Я с трудом кивнул головой.
– Что-нибудь помнишь? Что сейчас с тобой было?
– Холод. – Прошептал я. – Мне было... холодно.
– А что сейчас говорил, помнишь?
– Нет.
– Добро. Не надо тебе этого до срока... – Дед похлопал меня по плечу, сел за свой край стола, и посмотрел в глаза долгим взглядом. – Слушай внимательно, Михаил Вадимович. Я признаю тебя, как признавал твоего отца, – Вадима. Я не отошлю тебя ни в какую службу опеки. Будешь жить со мной. Буду тебя воспитывать. Мое слово. Ну, чего молчишь?
– А... ага. – обессилено кивнул я.
– Будешь звать меня дед Глеб. Можно просто – дед. Понял.
– Угу.
– Есть хочешь?
– Хочу!
– Ну еще-бы. Тогда, давай начнем готовить завтрак. Будешь помогать.
– А мама всегда без меня готовила.
– То мама. А я то старый уже, без твоей помощи не справлюсь. Ну, будешь помогать? Иначе оголодаем.
– А я... не умею...
– Ничего, пойдем, я тебя научу.
– А телевизор у тебя где?
– Телевизора нет.
– Как же это нет? – Ошарашился я.
– Да сам удивляюсь.
– А куда же ты плейстейшн подключаешь?!
– В кудыкину гору. Пойдем.
– Вот, – после обеда, когда помыли посуду, дед бросил мне на колени небольшой предмет, – тебе.
– Чего это? – Я завертел в руках непонятную причуду.
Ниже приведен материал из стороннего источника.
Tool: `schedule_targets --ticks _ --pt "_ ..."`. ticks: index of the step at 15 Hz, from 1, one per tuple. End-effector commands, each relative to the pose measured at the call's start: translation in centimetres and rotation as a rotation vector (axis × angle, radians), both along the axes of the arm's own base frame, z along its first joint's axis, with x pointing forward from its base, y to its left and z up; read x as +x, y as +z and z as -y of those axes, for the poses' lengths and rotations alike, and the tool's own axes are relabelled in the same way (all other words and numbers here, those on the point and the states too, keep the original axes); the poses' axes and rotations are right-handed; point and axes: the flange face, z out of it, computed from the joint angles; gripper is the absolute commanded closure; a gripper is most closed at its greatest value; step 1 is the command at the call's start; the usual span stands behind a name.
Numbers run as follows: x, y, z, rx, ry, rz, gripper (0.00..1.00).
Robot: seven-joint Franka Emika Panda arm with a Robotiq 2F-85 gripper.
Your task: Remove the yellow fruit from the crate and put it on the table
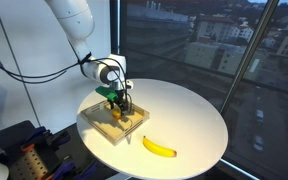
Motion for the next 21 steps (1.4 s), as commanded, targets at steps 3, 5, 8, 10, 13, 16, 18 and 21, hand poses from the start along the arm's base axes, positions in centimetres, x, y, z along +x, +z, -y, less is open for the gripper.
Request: schedule_targets --ticks 3,5,8,10,13,16,18,21 --pt "0.3 -0.3 0.0 -0.018 0.005 0.008 0.00" --pt "0.3 -0.4 0.0 -0.019 0.005 0.006 0.00" --pt "0.3 -0.6 0.0 -0.019 0.006 0.003 0.00" --pt "0.4 -0.7 0.0 -0.018 0.007 0.002 0.00" --pt "0.6 -0.8 0.0 -0.017 0.003 -0.001 0.00" --pt "1.2 -0.7 0.0 -0.016 0.000 0.004 0.00" --pt "1.5 -0.7 -0.1 -0.017 0.000 0.007 0.00" --pt "1.8 -0.8 -0.2 -0.018 0.001 0.011 0.00"
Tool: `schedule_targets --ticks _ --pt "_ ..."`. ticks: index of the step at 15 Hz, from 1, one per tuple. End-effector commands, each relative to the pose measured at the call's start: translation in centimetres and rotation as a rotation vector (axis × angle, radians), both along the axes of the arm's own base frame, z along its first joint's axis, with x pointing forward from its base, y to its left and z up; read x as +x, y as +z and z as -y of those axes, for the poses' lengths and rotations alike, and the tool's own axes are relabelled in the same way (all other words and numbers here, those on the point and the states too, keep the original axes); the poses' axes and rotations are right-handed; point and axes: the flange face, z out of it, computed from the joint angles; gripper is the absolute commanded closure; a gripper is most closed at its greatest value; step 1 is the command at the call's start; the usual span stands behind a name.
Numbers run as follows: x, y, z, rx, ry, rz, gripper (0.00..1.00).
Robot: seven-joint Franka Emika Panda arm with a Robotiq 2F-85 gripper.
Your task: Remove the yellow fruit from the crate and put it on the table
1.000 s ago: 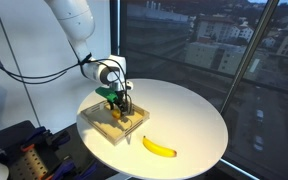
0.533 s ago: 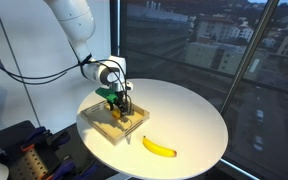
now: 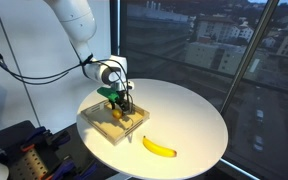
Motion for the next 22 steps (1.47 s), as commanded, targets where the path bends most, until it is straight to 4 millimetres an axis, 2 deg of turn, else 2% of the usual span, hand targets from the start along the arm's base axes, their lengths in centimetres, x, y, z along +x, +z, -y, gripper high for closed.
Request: schedule_targets --ticks 1,7,8,9,11,14,22 --pt "0.9 -0.1 -0.1 -0.015 0.000 0.008 0.00" --pt "0.9 -0.4 -0.3 -0.016 0.004 0.005 0.00" --pt "0.9 -0.4 -0.3 -0.016 0.005 0.005 0.05" --pt "0.9 -0.4 -0.3 -0.015 0.006 0.004 0.27" --pt "0.9 -0.5 -0.3 -0.015 0.007 0.003 0.31" --pt "0.9 -0.4 -0.4 -0.015 0.009 0.003 0.55" --pt "0.4 0.9 -0.8 -0.004 0.026 -0.037 0.57"
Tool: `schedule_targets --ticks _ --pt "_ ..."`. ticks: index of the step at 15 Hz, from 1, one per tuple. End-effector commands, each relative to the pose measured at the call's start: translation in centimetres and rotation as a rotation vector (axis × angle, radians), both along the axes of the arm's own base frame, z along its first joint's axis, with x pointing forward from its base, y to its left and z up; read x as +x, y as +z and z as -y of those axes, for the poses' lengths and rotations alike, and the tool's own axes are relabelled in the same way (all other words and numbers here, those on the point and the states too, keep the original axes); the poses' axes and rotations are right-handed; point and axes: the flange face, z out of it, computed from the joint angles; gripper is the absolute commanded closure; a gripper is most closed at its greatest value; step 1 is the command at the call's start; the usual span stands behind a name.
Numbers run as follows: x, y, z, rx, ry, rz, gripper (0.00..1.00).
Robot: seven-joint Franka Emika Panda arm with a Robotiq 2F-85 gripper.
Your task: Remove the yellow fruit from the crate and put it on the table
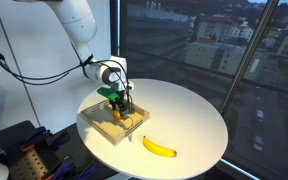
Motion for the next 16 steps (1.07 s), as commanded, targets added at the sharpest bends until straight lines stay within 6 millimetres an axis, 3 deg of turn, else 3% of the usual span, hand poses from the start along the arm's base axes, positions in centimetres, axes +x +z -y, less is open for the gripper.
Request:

– Кубик-рубик. Головоломка такая. – Дед подошел, и взял кубик у меня из рук. – Видишь? Со всех сторон у него бока разного цвета. Красный, синий, желтый... А теперь мы его начинаем вертеть так и сяк... Смотри – все цвета на боках перемешались. Сможешь сделать как было?
– А зачем?
– Затем что это развивает геометрическое мышление, мелкую моторику и зрительную память, и... Ну чего вытаращился? Сделай, – затем что я так сказал. Ну как, осилишь?
– Попробую...
– Во-во, пробуй. – Довольно буркнул дед. – Займи свой умишко беспокойный.
Я поворочал кубик разными сторонами, вертанул пару раз плоскости, хмыкнул, и недовернув до конца секцию решительно потащил угловой элемент кубика. Шпынькнуло, и угловой кусочек кубика вывалился из конструкции. Дальше пошло бодрее, и скоро все секции отвалились. Головоломка лежала на столе печальная и ощипанная. Я решительно начал вставлять детали обратно, так чтобы они совпадали по цветам. Еще через пару минут кубик лежал на столе целым.
– Ну-у... – Протянул безмолвно наблюдавший дед. – Тоже конечно способ... Разрубил, так сказать, гордиев узел... Иногда и так бывает надо. А иногда – не надо. Сможешь сделать тоже самое, но по-другому? Не разбирая на части?
– Попробую.
– Попробуй. Потом пойдем на прогулку. Раньше только Курабата выводил, теперь вас двоих буду.
– Ранний осенний лес пах какой-то особой прозрачной свежестью. Деревья уже частично обронили свои листья, устлав землю пестрым разноцветным ковром, а другие деревья, которые покрепче, еще держали свои кроны, пожелтевшие, покрасневшие, а некоторые даже зеленые. Я вертел головой, и поспешал за дедом, который ходко шагал на своих длинных ногах, обутых в смешные мягкие, спущенные гармошкой, сапоги. Это было похоже на прогулку в парке, только здесь не было дорожек, а все время было неровно, и все росло густо и беспорядочно. Я так ходить не привык, и уже подзапыхался.